Each line of the data below that includes the string "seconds" must be copied.

◇ ◇ ◇ ◇ ◇ ◇ ◇

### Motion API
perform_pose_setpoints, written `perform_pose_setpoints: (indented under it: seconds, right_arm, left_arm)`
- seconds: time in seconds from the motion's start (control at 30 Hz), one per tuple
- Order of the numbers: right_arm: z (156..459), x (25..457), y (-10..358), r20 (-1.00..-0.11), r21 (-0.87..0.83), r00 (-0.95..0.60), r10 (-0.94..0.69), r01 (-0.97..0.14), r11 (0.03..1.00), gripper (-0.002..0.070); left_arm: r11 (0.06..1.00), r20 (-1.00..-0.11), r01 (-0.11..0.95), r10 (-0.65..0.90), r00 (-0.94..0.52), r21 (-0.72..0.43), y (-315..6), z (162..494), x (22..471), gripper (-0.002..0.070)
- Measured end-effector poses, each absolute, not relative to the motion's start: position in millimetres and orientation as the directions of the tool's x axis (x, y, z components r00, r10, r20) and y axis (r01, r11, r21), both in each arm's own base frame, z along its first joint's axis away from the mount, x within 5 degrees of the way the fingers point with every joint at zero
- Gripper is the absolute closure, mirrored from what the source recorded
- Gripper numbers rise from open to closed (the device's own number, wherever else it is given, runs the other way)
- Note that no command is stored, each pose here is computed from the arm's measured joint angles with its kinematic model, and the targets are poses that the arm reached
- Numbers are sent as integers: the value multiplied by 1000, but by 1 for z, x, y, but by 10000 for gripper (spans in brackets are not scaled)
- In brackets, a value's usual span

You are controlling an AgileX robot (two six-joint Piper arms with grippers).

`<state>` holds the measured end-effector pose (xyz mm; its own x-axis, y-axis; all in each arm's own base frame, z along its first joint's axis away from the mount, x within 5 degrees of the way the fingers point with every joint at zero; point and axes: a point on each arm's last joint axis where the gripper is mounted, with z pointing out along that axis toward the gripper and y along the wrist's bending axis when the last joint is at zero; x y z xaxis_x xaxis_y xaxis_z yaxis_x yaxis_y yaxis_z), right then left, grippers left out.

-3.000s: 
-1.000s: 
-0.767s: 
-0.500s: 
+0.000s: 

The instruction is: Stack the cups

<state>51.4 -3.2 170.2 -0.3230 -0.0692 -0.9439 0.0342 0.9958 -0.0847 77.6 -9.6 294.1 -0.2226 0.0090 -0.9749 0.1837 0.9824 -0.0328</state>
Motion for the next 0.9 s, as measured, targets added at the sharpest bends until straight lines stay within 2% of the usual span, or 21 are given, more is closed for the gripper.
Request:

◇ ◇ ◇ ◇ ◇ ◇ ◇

** Output **
perform_pose_setpoints, written `perform_pose_setpoints: (indented under it: seconds, right_arm, left_arm)`
- seconds: time in seconds from the motion's start (control at 30 Hz), one per tuple

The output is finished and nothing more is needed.